I tasted Svensk surströmming once on a dare. It has been a midsummer favorite in Northern Sweden since at least the 16th century. It’s made from slices of Baltic sea herring filets that have been placed in open oak casks and “soured” by a tricky fermentation process for six months in open air under cheese cloth. Nowadays it comes in a can. It smells like baby shit from a colicky baby with really bad digestive problems who’s had way too much milk.

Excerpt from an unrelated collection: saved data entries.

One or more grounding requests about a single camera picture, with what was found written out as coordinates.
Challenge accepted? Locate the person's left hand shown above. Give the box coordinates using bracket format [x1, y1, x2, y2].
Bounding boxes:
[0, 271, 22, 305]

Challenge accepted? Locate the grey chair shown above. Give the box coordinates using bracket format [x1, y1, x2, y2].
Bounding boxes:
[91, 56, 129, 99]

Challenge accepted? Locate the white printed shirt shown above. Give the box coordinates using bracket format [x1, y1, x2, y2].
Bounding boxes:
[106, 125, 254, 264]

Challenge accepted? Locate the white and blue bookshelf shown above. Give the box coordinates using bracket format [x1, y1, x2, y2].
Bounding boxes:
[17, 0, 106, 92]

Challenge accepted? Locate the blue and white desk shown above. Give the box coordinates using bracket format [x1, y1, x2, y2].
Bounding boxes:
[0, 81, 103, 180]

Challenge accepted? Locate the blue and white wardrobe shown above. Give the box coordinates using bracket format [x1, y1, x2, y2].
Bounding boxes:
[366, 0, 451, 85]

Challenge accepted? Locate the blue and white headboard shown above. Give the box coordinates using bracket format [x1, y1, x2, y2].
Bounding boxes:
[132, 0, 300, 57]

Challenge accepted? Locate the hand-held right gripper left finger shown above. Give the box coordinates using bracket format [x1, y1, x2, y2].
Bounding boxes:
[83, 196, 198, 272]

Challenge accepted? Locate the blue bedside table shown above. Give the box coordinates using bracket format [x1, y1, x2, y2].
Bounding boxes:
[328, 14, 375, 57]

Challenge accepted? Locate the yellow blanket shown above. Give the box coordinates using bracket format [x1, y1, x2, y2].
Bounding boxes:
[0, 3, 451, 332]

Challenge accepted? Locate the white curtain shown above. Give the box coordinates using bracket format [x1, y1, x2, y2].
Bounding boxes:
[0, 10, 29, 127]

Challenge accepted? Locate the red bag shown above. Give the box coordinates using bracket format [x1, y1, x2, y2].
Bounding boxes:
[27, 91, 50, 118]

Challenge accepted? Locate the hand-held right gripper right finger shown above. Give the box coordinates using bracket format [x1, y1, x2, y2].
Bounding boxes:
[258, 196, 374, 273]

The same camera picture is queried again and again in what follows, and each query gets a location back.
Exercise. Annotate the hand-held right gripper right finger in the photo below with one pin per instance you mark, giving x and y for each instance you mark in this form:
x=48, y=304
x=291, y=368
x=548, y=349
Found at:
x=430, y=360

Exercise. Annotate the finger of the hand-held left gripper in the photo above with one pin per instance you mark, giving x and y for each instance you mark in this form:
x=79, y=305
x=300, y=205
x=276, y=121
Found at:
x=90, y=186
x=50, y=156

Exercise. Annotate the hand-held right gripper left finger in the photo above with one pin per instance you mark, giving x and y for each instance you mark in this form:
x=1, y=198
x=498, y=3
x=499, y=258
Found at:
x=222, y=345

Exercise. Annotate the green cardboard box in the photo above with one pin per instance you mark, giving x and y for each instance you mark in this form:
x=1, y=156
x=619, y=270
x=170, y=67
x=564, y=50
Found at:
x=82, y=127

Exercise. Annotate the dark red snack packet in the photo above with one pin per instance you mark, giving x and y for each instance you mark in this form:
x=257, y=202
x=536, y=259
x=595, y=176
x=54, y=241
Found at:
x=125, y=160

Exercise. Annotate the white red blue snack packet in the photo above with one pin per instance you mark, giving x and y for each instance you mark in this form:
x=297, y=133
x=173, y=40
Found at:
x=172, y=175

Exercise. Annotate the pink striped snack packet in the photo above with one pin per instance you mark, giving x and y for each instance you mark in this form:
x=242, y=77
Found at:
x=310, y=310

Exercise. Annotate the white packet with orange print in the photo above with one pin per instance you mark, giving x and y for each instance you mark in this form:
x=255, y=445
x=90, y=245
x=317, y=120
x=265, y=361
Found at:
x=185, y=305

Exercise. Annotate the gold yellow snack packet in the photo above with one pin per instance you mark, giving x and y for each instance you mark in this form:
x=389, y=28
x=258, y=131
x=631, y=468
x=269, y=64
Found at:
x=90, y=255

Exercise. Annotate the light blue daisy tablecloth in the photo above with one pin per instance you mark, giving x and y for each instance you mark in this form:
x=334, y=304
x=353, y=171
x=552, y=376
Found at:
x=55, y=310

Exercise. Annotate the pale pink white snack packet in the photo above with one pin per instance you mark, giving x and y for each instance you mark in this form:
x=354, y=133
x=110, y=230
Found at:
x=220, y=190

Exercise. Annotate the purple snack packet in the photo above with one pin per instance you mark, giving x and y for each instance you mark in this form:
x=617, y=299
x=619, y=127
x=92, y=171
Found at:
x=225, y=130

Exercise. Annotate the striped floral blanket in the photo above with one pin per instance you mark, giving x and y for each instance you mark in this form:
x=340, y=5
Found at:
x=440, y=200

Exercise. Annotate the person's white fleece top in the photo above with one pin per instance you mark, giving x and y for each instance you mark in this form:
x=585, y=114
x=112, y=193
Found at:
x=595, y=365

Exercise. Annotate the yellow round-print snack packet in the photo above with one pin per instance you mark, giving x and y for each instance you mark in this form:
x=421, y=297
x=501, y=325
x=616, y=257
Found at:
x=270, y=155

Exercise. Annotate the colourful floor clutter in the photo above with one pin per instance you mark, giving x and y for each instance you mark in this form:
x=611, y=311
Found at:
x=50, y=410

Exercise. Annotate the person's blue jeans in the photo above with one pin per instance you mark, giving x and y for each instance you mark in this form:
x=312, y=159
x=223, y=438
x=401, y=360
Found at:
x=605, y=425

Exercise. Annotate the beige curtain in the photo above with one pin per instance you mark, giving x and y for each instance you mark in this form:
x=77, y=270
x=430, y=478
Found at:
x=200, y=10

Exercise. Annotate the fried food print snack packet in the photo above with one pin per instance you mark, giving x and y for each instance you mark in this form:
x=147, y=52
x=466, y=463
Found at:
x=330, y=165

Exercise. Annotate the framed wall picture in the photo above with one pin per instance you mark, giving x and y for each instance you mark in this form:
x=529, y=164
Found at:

I almost puked when I opened the can and the room immediately filled with that smell. My SIL opened the sliding glass doors to her balcony. The neighbors on the balcony above us, southern Swedes, immediately knew exactly what it was and you could hear the men growling at each other in angered confusion as to which djävligt skitstövel opened a can of surströmming!—which is pretty harsh wording for Swedes in mixed company. But a dare is a dare and I got one piece down, then promptly puked all over my sister-in-law’s hand made living room throw rug. Projectile vomiting. All over the place until my stomach contents were completely gone. Then the bile, then the dry wretching

That is the only food that has every made me puke and, I swear to God Almighty if there is one, if I was 118 days at sea with no food, I still wouldn’t touch that shit with a ten foot gaff hook—and I’ll shoot anybody who tries to bring it aboard my vessel.

cazzie's avatar

@Espiritus_Corvus That is a story I can relate to, but I’ve never eaten it. One thing that made me projectile vomit when I tried it was kina, or raw sea urchin. Clients of the firm in New Zealand were fishermen and they also loved to take us out on their leisure launch and we’d dive for paua and sea urchins and drag net for scallops. She assured me it was delicious raw. Nope. You can google it and see what it looks like, but I take no responsibility.